Mathematical Reinforcement Learning
Definition. Mathematical Reinforcement Learning is an approach to the study of the Reinforcement Learning problem and its associated artifacts (e.g. agents, policies, learning algorithms, and value functions) which is concerned with the mathematical structure of the relationships between the objects of Reinforcement Learning.
I have selected the term “Mathematical Reinforcement Learning” for my work to differentiate it from the work of many other mathematicians in Reinforcement Learning, commonly known as Reinforcement Learning theory, which is chiefly focused on analyzing what is possible within the Reinforcement Learning problem. Work in this field often begins with many assumptions which are rarely satisfied in practice and draw conclusions about the difficulty of such problems, often in information-theoretic terms.

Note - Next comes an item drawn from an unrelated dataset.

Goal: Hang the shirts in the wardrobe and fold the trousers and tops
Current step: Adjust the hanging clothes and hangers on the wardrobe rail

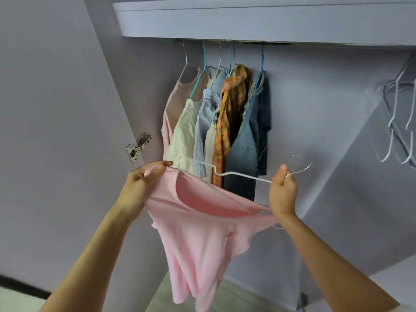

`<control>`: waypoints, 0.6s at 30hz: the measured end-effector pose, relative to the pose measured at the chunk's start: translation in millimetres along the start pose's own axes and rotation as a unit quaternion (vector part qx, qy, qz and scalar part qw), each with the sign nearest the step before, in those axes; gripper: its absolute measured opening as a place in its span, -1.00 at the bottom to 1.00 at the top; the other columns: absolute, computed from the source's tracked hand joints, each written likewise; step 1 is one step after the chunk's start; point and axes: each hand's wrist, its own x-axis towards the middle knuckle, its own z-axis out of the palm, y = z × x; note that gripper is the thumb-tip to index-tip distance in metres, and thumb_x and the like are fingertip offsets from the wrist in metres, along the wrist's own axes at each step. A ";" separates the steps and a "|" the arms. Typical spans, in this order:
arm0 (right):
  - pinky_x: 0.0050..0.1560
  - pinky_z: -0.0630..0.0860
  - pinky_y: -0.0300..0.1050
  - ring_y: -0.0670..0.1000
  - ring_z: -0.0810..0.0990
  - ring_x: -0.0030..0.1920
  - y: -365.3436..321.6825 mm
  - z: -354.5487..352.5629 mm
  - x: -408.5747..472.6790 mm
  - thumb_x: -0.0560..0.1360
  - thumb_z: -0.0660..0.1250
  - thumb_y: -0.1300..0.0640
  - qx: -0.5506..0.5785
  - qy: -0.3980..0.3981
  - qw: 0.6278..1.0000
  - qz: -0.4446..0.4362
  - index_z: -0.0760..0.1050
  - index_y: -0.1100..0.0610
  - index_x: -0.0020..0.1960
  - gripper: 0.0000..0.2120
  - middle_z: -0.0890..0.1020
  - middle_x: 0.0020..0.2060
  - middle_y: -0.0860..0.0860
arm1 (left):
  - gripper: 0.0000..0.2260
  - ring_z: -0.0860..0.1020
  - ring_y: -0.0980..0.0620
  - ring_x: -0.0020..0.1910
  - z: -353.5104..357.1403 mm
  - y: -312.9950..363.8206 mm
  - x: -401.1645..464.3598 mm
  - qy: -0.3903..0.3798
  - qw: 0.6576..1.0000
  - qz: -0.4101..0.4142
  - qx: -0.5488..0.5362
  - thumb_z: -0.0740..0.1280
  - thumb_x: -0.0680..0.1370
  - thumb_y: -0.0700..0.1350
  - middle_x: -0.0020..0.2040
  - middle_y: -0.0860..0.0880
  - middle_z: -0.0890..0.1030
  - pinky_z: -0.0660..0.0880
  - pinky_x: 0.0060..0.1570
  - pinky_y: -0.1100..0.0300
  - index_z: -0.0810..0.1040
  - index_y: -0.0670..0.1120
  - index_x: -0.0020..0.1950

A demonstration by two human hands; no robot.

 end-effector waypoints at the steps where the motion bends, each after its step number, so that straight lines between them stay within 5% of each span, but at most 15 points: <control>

That research is important, but it is not my area of interest. It is my observation and opinion that modern methods of machine learning are capable of performance far beyond that which is possible under these analyses. This discrepancy is, in my view, caused by a significant difference between learning and optimization: in practice, the optimal policy is usually not much better than the suboptimal solutions found by modern learning methods.
My emphasis is thus on understanding how and why modern methods can find such effective suboptimal policies, and on discovering and describing novel structures which elucidate the Reinforcement Learning Problem and may improve the performance of these methods.
In brief, I believe that there are non-heuristic reasons for the success of modern RL methods, and that there is room to improve these methods by accepting them as objects of study in and of themselves. Among these reasons, I believe that one of the properties that makes a problem important to people is akin to mathematical beauty: often, the kinds of problems which we seek to solve in Reinforcement Learning are concisely describable, but require a complex set of logical, symbolic, physical, and common-sense priors. For these problems, the difficulty is in producing computational systems which understand these priors.
Once we figure out how to produce such a system, I believe we will be faced with many apparently free lunches.